An essential step in exploratory factor analysis is to determine the optimal number of factors. The Next Eigenvalue Sufficiency Test (NEST; Achim, 2017) is a recent proposal to determine the number of factors based on significance tests of the statistical contributions of candidate factors indicated by eigenvalues of sample correlation matrices. Previous simulation studies have shown NEST to recover the optimal number of factors in simulated datasets with high accuracy. However, these studies have focused on continuous variables. The present work addresses the performance of NEST for ordinal data. It has been debated whether factor models - and thus also the optimal number of factors - for ordinal variables should be computed for Pearson correlation matrices, which are known to underestimate correlations for ordinal datasets, or for polychoric correlation matrices, which are known to be instable. The central research question is to what extent the problems associated with Pearson correlations and polychoric correlations deteriorate NEST for ordinal datasets. Implementations of NEST tailored to ordinal datasets by utilizing polychoric correlations are proposed. In a simulation, the proposed implementations were compared to the original implementation of NEST which computes Pearson correlations even for ordinal datasets. The simulation shows that substituting polychoric correlations for Pearson correlations improves the accuracy of NEST for binary variables and large sample sizes (N = 500). However, the simulation also shows that the original implementation using Pearson correlations was the most accurate implementation for Likert-type variables with four response categories when item difficulties were homogeneous.

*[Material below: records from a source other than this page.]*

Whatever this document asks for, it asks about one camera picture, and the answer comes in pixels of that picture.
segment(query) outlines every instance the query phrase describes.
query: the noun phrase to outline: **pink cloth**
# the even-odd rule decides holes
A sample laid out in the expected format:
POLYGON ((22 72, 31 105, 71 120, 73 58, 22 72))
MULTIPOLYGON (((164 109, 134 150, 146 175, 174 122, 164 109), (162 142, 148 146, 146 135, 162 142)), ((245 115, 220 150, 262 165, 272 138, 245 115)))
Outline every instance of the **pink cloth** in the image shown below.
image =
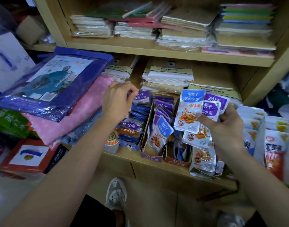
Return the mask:
POLYGON ((102 106, 103 95, 112 82, 111 77, 99 76, 76 104, 72 113, 65 116, 60 122, 53 122, 27 113, 23 113, 23 115, 33 124, 44 144, 50 145, 80 125, 102 106))

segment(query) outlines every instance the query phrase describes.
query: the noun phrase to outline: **shelf board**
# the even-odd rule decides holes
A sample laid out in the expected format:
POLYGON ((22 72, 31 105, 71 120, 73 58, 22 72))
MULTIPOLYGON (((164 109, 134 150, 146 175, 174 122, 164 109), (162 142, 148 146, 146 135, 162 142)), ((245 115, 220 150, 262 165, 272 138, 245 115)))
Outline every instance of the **shelf board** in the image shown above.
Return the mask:
POLYGON ((229 189, 229 190, 237 190, 238 189, 235 181, 232 181, 229 179, 224 179, 224 178, 217 178, 217 179, 211 180, 211 179, 204 179, 204 178, 200 178, 200 177, 195 177, 195 176, 190 175, 189 168, 185 168, 185 167, 177 166, 174 164, 166 163, 164 161, 162 161, 161 163, 158 163, 158 162, 154 162, 152 160, 144 159, 140 156, 139 151, 129 150, 126 147, 120 146, 118 148, 116 154, 103 152, 103 155, 110 156, 110 157, 117 157, 117 158, 120 158, 123 160, 130 161, 132 163, 135 162, 135 163, 140 163, 140 164, 145 164, 148 166, 156 167, 156 168, 159 168, 159 169, 162 169, 165 171, 169 171, 173 174, 177 174, 177 175, 180 175, 183 177, 192 178, 194 180, 206 181, 206 182, 209 182, 211 184, 217 184, 217 185, 225 187, 226 189, 229 189))
POLYGON ((42 52, 53 52, 56 48, 56 44, 34 44, 34 45, 27 45, 21 43, 22 47, 27 50, 34 50, 34 51, 42 51, 42 52))
POLYGON ((69 48, 154 57, 179 58, 185 60, 208 61, 226 64, 241 64, 258 67, 270 67, 274 62, 274 59, 269 58, 201 53, 200 49, 196 51, 183 52, 157 45, 155 40, 121 38, 117 36, 107 39, 72 37, 68 38, 66 43, 69 48))

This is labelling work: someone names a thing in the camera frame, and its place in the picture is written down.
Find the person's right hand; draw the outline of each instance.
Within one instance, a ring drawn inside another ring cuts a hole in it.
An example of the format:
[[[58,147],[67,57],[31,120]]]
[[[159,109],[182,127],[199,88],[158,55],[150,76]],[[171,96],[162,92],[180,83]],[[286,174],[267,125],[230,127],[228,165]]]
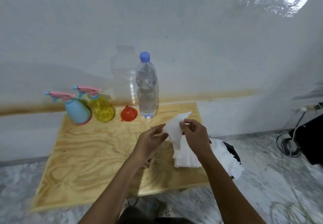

探索性因素分析的一个重要步骤是确定最佳因素数量。最近提出的下一个特征值充分性检验(NEST;Achim,2017)是一种基于样本相关矩阵特征值的候选因素的统计贡献的显著性检验来确定因素数量的方法。以前的模拟研究表明,NEST 在模拟数据集上能够非常准确地恢复最佳因素数量。然而,这些研究主要集中在连续变量上。本研究探讨了 NEST 在有序数据上的性能。对于有序变量的因素模型(因此也包括最佳因素数量)是否应该基于 Pearson 相关矩阵进行计算,这一直存在争议,因为 Pearson 相关矩阵已知会低估有序数据集的相关性,或者基于 polychoric 相关矩阵进行计算,因为 polychoric 相关矩阵已知是不稳定的。核心研究问题是,与 Pearson 相关和 polychoric 相关相关的问题会在何种程度上恶化 NEST 对有序数据集的应用。提出了针对有序数据集的 NEST 实现方法,利用 polychoric 相关。在一项模拟研究中,将针对有序数据集的提议实现方法与原始的 NEST 实现方法进行了比较,原始的 NEST 实现方法即使对于有序数据集也计算 Pearson 相关。模拟结果表明,用 polychoric 相关替代 Pearson 相关可以提高 NEST 对二值变量和大样本量(N=500)的准确性。然而,模拟结果也表明,对于具有四个反应类别且项目难度均匀的 Likert 型变量,使用 Pearson 相关的原始实现方法是最准确的实现方法。